Returning to the present, I’ve been writing on and off for three hours.
I used to be able to write 1000 words and optimize three images in an hour. Or about 1800 word drafts if I outsourced the image task.
And I’d hurt after not during.
The joints in my hands ache.
I have cramps.
My back hurts more in the only position that doesn’t spark pain in the nerves in both my legs.
And of course there’s my old friend leftover from cancer, bone pains.
Yes my fucking actual bones hurt. My bones.
I feel like my body is a traitor.
There are all kinds of techniques I use to survive this pain when it’s not all converging at one time.
Meditation, the physical therapy moves I do at home, water aerobics, and of course my medicine, since for the first time in almost 5 years I’m at almost the perfect prescription level.
But because of the stress and anxiety, little by little, post-vacation, each type of pain has increased past the threshold that anything can help.
How am I sure nothing can help?
Over the years I’ve become intimate with my pain.
I try every new thing I can afford if my doctors all sign off. If it was in a newspaper or on the web, I found out about it three months before that.
It’s my LIFE after all. I make it my business to know about alternatives to pain medicine like other people follow celebrity news or makeup contouring or rumors about football star injuries or Samsung phone features.
Most Spoonies are like this – that’s why we get that look when people say “have you tried…?” It’s condescending. It’s the equivalent of asking a top rated surgeon if they’ve tried a new surgical method – why wouldn’t an expert in surgery be constantly educating themselves on the bleeding edge of progress in their field?
I may be a reluctant expert, but I’m an expert.
I know the question often comes from an intention to help.
I just wish people would put that same intention into being considerate.

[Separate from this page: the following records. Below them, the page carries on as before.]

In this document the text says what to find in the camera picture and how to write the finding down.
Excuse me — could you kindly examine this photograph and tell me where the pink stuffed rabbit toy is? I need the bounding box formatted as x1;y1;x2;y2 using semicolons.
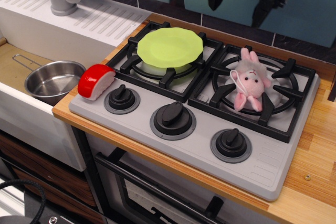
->
230;48;271;112

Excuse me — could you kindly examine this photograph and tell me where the green plastic plate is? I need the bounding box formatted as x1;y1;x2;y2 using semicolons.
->
137;27;203;68

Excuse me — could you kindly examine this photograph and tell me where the black left burner grate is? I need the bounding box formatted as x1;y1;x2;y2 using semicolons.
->
107;22;224;102

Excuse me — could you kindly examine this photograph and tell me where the black burner grate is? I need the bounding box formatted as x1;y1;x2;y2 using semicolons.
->
107;22;224;102
188;45;318;143

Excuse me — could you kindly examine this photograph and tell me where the black right burner grate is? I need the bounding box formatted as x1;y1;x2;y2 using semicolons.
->
188;45;318;143

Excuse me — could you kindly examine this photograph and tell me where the black middle stove knob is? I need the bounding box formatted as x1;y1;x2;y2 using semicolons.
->
150;101;196;141

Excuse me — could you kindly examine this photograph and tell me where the black stove knob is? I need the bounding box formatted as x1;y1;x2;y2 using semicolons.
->
210;128;252;164
104;84;141;115
150;101;196;141

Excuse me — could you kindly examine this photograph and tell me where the black right stove knob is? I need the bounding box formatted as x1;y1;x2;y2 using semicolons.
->
210;128;252;164

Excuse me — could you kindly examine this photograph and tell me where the black left stove knob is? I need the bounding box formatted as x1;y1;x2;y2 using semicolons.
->
104;84;141;115

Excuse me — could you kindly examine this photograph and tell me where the grey toy stove top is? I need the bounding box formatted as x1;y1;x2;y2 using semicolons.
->
68;22;321;202

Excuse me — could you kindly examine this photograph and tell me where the small steel saucepan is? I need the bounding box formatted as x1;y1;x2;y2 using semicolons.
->
12;54;86;106

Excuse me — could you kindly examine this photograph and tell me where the white toy sink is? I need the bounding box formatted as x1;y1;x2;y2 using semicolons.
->
1;0;150;172

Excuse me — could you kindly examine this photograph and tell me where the toy oven door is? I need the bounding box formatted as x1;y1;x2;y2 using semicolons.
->
94;147;263;224

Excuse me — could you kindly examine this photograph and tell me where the wooden drawer front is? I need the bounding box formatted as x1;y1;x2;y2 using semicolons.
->
1;131;104;223

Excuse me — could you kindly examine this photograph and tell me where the black oven door handle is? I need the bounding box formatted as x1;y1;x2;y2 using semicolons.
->
94;148;224;223

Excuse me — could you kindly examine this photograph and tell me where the black braided cable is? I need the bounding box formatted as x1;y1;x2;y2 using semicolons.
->
0;179;47;224

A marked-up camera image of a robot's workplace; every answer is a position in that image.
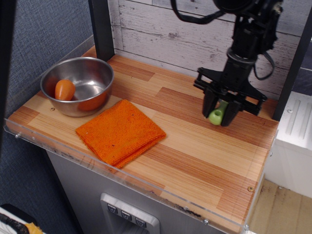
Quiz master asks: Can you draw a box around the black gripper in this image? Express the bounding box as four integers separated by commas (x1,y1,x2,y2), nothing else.
194,50,267,127

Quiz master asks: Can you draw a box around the green handled grey spatula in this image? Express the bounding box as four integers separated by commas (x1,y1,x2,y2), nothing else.
208,101,228,126

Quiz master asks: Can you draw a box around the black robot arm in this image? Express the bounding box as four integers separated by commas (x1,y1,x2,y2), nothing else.
194,0,282,127

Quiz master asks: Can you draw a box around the clear acrylic table guard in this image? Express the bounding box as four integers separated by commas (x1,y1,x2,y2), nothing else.
0,36,279,232

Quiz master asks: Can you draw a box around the white side unit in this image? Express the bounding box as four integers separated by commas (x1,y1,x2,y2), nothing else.
264,92,312,197

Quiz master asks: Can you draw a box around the orange folded cloth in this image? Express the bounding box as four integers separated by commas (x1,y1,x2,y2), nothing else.
76,99,166,169

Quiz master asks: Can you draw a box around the stainless steel bowl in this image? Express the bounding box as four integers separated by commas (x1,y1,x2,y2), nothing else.
40,57,114,117

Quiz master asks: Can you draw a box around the silver dispenser button panel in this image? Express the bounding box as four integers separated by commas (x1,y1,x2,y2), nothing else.
100,193,160,234

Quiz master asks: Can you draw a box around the grey toy fridge cabinet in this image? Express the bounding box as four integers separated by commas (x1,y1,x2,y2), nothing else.
47,151,222,234

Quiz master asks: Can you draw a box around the orange plastic carrot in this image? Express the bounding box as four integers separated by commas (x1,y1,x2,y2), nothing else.
55,79,76,101

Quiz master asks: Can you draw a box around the black right frame post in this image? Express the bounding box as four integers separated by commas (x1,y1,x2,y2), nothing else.
272,9,312,121

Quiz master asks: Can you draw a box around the black frame post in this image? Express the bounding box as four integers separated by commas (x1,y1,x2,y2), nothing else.
88,0,115,61
272,9,312,121

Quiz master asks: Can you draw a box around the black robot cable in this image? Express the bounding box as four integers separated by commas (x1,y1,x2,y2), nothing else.
170,0,274,81

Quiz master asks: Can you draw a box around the black left frame post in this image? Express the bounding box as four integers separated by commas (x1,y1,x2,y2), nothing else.
88,0,115,61

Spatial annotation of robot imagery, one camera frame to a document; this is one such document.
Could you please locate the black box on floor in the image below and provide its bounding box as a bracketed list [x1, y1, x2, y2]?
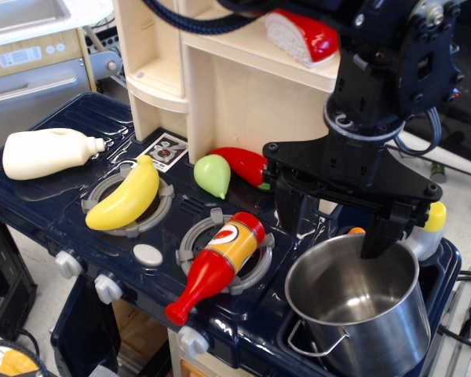
[0, 222, 37, 340]

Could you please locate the steel pot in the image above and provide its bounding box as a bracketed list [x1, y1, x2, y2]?
[285, 233, 431, 376]

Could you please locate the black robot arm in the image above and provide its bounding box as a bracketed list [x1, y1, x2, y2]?
[224, 1, 462, 258]

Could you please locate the white stove knob middle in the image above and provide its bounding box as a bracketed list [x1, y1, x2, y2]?
[94, 274, 123, 305]

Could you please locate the white toy jug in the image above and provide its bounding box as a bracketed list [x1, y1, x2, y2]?
[2, 128, 106, 181]

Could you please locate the yellow toy banana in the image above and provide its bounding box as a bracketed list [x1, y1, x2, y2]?
[86, 155, 159, 231]

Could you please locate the grey left burner ring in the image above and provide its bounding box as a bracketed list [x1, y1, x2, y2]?
[80, 163, 176, 239]

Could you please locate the grey burner ring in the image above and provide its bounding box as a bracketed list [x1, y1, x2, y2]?
[175, 207, 276, 296]
[80, 163, 176, 239]

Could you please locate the red white toy bread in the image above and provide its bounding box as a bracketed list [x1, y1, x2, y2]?
[265, 9, 338, 68]

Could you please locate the grey toy faucet yellow cap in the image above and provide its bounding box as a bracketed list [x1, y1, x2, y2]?
[404, 201, 447, 262]

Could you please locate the grey oval stove button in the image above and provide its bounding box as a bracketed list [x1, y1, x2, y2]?
[133, 243, 163, 267]

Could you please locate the cream toy kitchen shelf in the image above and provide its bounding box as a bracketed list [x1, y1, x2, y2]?
[114, 1, 340, 162]

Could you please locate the red toy chili pepper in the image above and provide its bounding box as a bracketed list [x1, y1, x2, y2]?
[210, 147, 270, 192]

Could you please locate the red toy ketchup bottle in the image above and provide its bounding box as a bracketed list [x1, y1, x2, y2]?
[165, 212, 266, 326]

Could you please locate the green toy pear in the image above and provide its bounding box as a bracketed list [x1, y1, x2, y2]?
[194, 155, 231, 199]

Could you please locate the grey right burner ring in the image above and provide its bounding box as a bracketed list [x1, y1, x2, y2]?
[175, 207, 276, 296]

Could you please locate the black braided cable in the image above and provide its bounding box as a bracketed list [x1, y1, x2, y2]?
[143, 0, 268, 31]

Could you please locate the grey toy dishwasher unit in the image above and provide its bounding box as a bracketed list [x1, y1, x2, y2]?
[0, 1, 122, 148]

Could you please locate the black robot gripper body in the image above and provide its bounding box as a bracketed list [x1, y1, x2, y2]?
[263, 95, 443, 224]

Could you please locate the white stove knob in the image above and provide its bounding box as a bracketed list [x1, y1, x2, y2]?
[55, 251, 83, 280]
[177, 326, 210, 358]
[94, 274, 123, 305]

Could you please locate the white stove knob right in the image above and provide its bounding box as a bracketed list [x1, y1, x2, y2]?
[177, 326, 210, 358]

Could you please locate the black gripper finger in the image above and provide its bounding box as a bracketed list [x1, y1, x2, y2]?
[360, 214, 405, 259]
[275, 172, 318, 236]

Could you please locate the navy toy kitchen stove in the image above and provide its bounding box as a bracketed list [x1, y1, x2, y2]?
[0, 92, 463, 377]

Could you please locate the white stove knob left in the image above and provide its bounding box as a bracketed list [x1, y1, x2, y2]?
[55, 251, 83, 280]

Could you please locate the white stand frame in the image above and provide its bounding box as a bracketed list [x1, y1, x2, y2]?
[399, 130, 471, 176]

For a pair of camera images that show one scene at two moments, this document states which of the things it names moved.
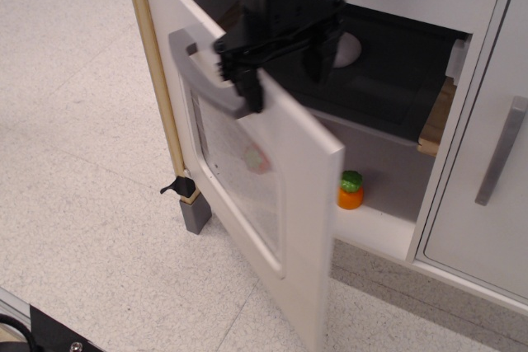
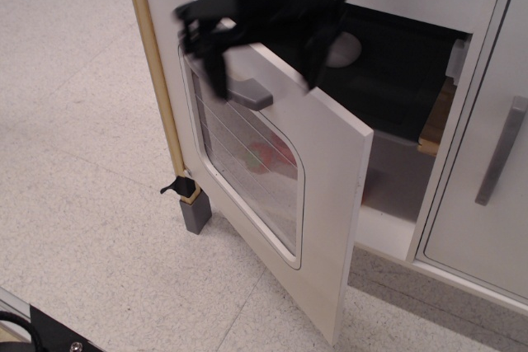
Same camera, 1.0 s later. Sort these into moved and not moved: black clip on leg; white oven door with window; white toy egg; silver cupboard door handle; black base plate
Moved: white oven door with window
Not moved: black base plate; silver cupboard door handle; white toy egg; black clip on leg
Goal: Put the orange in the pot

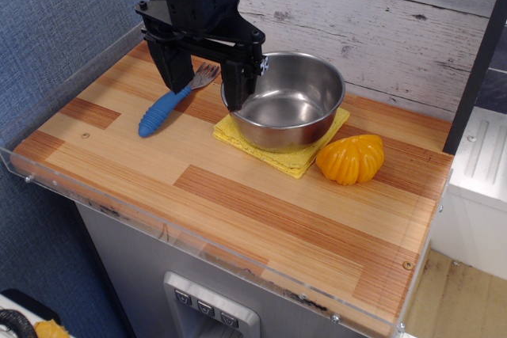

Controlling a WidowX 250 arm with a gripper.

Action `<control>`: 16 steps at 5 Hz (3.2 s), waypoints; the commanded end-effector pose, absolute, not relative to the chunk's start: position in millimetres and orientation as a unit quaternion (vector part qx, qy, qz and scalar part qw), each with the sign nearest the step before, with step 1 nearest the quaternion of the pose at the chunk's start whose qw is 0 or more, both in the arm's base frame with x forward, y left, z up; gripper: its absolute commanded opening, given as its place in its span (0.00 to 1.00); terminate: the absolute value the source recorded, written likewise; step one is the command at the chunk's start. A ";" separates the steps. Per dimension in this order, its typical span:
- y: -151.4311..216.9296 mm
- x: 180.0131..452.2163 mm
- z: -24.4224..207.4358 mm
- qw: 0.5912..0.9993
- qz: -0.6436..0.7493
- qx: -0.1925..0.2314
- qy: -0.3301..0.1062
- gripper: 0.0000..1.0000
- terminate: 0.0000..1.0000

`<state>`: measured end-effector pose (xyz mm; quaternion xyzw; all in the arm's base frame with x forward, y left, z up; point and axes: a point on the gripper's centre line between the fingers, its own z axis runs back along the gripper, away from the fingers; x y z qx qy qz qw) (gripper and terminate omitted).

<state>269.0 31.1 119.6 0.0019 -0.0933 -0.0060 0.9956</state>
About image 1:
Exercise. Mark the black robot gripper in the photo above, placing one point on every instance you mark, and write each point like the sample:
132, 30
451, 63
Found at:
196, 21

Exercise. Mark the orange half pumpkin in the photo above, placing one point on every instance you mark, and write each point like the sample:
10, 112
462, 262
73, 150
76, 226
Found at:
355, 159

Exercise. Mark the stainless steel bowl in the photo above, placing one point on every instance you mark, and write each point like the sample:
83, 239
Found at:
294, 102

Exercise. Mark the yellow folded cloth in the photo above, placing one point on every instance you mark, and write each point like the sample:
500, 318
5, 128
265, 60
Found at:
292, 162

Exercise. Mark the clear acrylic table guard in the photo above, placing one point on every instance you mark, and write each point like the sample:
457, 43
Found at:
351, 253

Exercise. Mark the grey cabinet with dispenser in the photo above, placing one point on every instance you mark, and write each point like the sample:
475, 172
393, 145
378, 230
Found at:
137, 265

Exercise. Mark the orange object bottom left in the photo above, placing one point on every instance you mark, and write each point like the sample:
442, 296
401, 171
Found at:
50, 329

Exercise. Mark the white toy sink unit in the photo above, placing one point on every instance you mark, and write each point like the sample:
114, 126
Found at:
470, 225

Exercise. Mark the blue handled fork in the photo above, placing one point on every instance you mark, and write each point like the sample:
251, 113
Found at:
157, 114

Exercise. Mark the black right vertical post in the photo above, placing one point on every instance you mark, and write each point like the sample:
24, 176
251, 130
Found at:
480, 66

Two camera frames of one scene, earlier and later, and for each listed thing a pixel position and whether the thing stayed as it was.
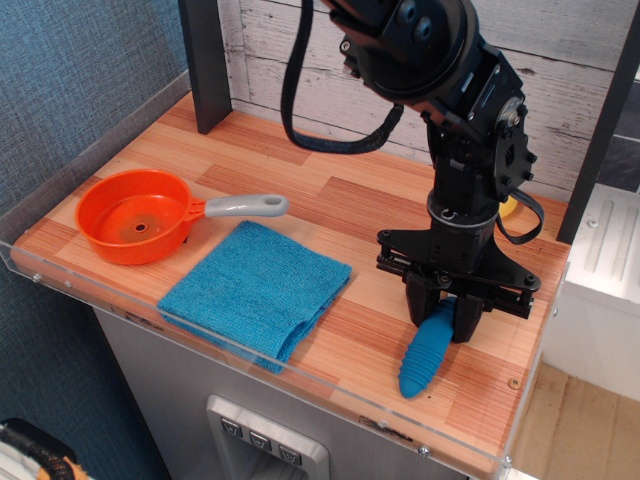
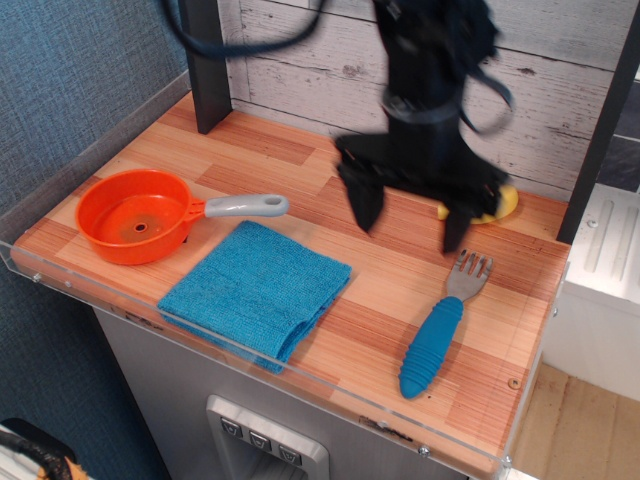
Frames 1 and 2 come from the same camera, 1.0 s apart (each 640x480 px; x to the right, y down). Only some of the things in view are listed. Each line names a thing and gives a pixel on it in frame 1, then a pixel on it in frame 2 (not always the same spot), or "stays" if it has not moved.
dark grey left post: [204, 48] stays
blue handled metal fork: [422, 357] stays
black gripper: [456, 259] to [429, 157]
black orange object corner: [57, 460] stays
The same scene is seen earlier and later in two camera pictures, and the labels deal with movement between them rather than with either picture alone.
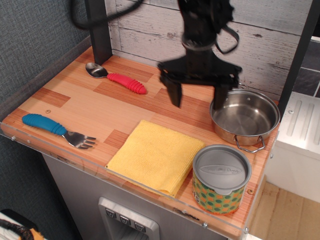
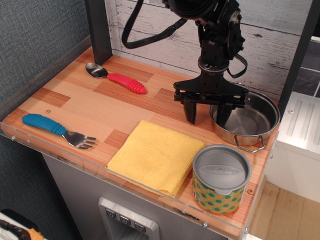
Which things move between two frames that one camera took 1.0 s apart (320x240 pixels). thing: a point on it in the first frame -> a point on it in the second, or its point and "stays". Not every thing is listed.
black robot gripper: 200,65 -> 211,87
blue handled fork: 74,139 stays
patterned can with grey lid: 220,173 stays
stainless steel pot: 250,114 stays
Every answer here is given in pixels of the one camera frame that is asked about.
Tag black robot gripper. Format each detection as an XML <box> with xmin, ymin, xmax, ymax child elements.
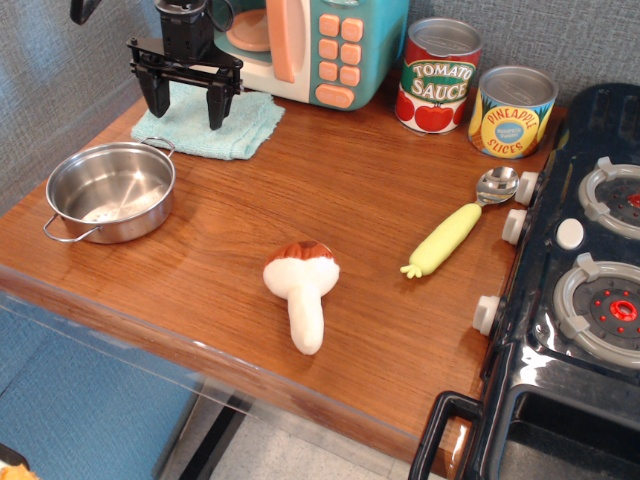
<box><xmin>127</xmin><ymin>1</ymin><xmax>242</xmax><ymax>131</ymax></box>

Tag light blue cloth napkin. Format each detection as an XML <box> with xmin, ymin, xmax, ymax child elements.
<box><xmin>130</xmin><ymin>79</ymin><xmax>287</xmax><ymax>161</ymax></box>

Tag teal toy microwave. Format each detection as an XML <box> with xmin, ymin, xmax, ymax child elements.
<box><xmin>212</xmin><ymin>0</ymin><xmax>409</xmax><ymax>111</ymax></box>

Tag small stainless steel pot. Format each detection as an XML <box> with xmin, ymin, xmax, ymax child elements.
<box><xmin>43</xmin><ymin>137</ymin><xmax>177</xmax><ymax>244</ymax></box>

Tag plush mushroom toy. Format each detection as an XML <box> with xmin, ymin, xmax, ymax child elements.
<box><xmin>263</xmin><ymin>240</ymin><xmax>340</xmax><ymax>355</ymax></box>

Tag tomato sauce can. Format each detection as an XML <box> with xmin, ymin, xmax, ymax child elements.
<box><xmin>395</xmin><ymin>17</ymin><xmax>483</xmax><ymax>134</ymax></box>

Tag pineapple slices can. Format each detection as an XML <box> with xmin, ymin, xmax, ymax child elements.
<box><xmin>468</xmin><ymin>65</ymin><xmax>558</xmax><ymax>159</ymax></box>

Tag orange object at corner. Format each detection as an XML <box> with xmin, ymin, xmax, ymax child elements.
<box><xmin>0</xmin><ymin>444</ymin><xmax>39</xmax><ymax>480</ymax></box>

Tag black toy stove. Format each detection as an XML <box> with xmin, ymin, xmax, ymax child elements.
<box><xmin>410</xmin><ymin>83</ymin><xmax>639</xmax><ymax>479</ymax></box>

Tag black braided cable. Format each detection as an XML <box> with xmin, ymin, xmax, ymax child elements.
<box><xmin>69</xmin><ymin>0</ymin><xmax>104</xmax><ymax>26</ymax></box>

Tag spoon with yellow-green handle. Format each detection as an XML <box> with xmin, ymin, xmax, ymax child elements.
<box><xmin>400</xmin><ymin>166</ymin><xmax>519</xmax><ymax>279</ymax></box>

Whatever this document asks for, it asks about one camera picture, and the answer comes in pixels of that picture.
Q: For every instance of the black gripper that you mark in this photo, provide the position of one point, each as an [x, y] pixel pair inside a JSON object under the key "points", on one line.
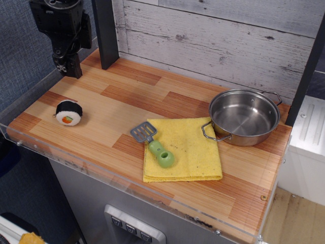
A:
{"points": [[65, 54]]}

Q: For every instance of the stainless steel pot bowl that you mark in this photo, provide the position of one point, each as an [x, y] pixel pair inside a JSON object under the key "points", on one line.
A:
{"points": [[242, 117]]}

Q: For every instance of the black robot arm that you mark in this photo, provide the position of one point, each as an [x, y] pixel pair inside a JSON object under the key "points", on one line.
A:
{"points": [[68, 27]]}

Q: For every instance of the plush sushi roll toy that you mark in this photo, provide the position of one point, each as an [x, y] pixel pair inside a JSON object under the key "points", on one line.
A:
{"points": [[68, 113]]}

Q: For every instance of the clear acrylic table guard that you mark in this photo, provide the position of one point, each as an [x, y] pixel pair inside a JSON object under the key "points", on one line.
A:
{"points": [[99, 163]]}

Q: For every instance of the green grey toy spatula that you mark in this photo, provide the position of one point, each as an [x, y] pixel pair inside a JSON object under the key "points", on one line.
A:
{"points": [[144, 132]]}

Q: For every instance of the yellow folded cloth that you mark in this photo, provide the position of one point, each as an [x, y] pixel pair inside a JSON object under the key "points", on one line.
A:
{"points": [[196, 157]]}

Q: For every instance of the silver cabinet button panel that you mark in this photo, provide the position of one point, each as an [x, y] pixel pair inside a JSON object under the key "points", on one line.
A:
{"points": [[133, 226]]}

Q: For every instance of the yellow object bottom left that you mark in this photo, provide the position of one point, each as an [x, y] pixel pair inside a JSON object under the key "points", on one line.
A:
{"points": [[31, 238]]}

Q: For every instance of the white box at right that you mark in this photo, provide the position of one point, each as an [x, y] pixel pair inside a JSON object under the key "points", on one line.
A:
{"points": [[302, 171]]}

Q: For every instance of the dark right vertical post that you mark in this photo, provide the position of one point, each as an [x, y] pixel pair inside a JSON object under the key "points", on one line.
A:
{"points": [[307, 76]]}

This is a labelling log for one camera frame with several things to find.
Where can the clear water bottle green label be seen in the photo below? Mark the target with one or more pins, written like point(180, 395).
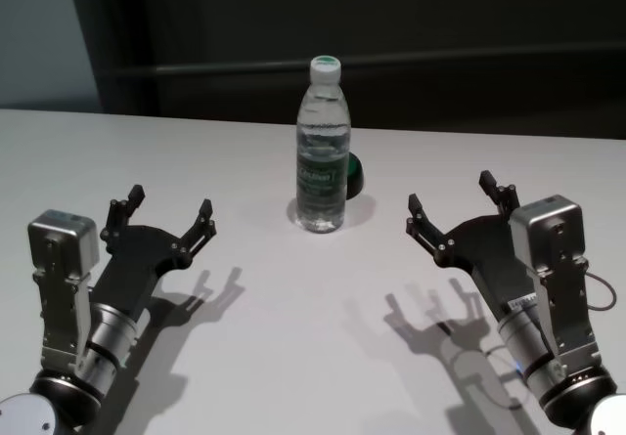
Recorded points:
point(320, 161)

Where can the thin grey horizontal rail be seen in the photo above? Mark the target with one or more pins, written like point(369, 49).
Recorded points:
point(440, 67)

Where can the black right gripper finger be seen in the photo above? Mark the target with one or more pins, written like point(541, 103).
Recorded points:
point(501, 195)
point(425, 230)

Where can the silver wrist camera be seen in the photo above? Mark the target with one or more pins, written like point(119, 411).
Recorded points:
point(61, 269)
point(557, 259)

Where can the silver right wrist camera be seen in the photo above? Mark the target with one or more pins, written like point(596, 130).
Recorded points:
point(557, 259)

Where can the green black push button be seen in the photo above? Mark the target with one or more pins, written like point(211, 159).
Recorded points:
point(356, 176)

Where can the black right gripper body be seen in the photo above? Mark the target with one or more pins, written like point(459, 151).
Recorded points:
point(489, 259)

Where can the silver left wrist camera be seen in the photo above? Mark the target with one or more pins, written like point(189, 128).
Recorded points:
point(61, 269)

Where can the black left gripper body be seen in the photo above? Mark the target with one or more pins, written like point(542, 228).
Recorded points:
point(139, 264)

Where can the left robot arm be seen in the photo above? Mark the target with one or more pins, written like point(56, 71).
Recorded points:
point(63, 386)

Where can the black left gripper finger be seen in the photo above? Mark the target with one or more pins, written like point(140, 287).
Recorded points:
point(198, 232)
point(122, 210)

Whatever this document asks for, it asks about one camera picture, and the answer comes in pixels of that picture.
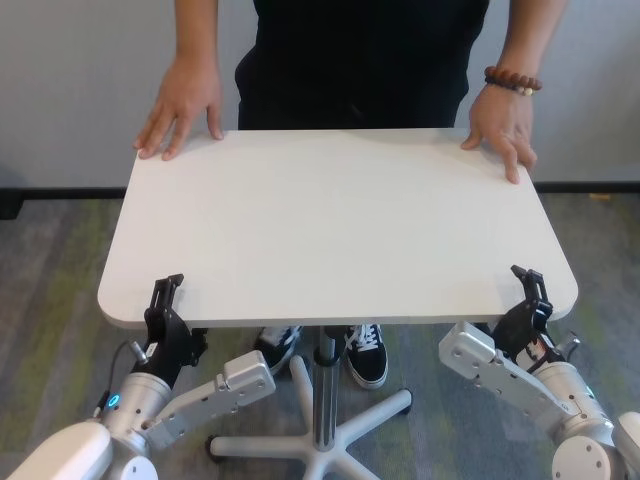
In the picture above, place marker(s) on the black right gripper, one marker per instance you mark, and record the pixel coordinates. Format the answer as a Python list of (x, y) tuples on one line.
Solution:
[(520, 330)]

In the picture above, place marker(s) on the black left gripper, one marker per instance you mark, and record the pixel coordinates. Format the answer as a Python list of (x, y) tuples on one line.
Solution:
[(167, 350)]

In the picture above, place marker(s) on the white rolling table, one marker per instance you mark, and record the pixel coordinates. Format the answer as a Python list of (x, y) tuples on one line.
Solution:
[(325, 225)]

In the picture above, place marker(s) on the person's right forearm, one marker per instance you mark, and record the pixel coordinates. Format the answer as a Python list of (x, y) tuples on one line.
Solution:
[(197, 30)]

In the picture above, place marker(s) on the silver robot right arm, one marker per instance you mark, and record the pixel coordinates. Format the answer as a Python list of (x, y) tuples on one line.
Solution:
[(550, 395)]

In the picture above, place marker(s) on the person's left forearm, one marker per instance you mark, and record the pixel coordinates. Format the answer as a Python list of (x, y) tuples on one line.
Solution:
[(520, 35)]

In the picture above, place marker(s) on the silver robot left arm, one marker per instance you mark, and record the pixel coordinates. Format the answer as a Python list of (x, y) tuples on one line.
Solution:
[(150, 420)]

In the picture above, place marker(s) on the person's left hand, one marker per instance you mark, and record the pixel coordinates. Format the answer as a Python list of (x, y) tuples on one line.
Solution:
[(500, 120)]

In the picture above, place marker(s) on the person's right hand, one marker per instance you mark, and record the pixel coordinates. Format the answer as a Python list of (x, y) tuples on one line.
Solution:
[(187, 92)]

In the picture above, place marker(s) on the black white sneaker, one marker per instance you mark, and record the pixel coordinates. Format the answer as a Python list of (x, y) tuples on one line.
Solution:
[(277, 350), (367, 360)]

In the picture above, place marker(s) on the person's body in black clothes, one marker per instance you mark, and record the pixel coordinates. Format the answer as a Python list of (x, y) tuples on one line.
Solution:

That’s just how it is with chronic pain.
It’s a terrible reality to think about- that you could be feeling the equivalent of a broken leg level of pain and you couldn’t make it go away or escape from it.
And not always having enough medication to take the edge off.
And sometimes having enough medication to take the edge off, but knowing that there’s no quantity of medication that could take the edge off your pain without killing you.
Or setting off one if not several of your other conditions.
All of those things are on my mind, at all times.
How to do my life in pain.
How to not be in pain.
How to ration out my limited energy to the ever-increasing things that need to be done, just so I can live.
How to prioritize and delegate work and still have money left over for bills on a part time schedule.
How I’m probably going to die of completely treatable cancer when they take my coverage away.
If. If they take my coverage away.
While I was away at my brother’s wedding, I had three good days in a row. This is unprecedented post-cancer. I ruined the possibility of a four-day string by walking to the beach to watch the sunrise that morning.
I felt so good that for a moment, when I woke, I forgot the Spoonie rules, and followed the whims of my heart. My heart adores a good sunrise.
(How to vacay as a spoonie is an upcoming post by the way. Because just like Moms can’t vacation from being Moms, even on a nearly perfect all-inclusive getaway, neither can spoonies escape our spoonieness. Not even on vacation. But we CAN still have a great time, with a little research and planning.)
This is my life WITH insurance coverage.
This is my life knowing I can go to the doctor for suggestions- even though they might be useless, there’s the option to try, and the times when they have advice that will help.
This is life with the privilege of having good days and the ability to be an outspoken activist- not everyone has that option.
Part of my work is trying to help other people in my situation have that option. But how I will survive without it, never mind the ability to help others, eludes me.